Andrea scanned the area for a possible truck bomb. She stopped short as she saw a group of schoolkids being hustled from the Capitol.
“Holy Christ,” she murmured. They’d probably been on a field trip, and
now they were in the epicenter of a terrorist attack. She spied their buses . . . one, two, three in a line, probably more than a hundred kids. Her heart squeezed as she glanced around, desperately looking for a white cargo truck.
“See anything?” Jon demanded.
“Two white vans behind the mansion.”
“Caterers. We checked them.”
She darted her gaze around, searching for all the white vans she’d listed off earlier.
“There!” She grabbed his arm. “The alley!

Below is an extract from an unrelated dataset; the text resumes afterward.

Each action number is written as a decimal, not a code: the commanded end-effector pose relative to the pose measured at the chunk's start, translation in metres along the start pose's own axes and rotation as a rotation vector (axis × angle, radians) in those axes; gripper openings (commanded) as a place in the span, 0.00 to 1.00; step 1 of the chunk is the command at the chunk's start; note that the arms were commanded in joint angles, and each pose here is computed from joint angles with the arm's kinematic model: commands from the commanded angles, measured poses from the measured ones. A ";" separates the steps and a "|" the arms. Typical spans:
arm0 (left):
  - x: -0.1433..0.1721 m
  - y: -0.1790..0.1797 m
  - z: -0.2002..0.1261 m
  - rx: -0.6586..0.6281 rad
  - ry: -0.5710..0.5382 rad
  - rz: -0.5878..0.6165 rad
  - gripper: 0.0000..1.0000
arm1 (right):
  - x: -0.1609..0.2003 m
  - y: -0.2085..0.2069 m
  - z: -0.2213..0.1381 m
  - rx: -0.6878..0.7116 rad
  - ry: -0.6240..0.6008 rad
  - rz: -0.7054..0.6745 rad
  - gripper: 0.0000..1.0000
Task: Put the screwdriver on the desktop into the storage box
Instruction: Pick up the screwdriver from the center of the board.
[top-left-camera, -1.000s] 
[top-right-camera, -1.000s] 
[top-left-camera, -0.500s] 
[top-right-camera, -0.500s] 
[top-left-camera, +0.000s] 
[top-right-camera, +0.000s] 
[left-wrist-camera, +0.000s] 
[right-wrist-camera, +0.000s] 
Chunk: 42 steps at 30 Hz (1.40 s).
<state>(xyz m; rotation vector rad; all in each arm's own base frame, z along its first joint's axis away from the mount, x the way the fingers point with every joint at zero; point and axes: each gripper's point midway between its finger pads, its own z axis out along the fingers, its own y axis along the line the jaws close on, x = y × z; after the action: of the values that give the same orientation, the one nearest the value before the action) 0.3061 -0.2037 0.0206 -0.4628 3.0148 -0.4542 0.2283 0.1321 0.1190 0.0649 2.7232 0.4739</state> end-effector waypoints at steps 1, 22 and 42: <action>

That wasn’t there before.”
Jon unholstered his weapon, and Andrea did the same as they jogged toward the truck, picking up speed as they cataloged the same suspicious details: parked in the alley, no taillights, no driver visible nearby.
“Jon, this is it. Has to be.” Her nerves jumped as they reached the truck.
Staying low, Jon ducked around to the driver’s side and crept up to the window. Andrea did the same on the passenger’s side, staring at the side mirror as she approached the door. She peered into the cab. Empty. She touched the hood. Still warm.
On the other side of the truck, Jon swore loudly.
“What?” She rushed around.
“My phone’s not getting a signal.”
A sharp whistle, and she glanced up to see a German shepherd charging toward them, towing a man in SWAT gear behind him.
“FBI Bomb Squad!” the man shouted. “Step away from that vehicle!”
Jon held up his ID. “We think this is it.”
The German shepherd gave two sharp barks and planted itself at the back tire, brown eyes intent, ears pointed skyward. The dog stared with laserlike focus, as if nothing else in the universe existed except this dirty white truck.
The handler said a few words into the radio clipped to his shoulder.
“This your case?” he asked Jon, dropping down to look at the undercarriage.
“That’s right.”
“I understand this perp likes cell-phone detonators.”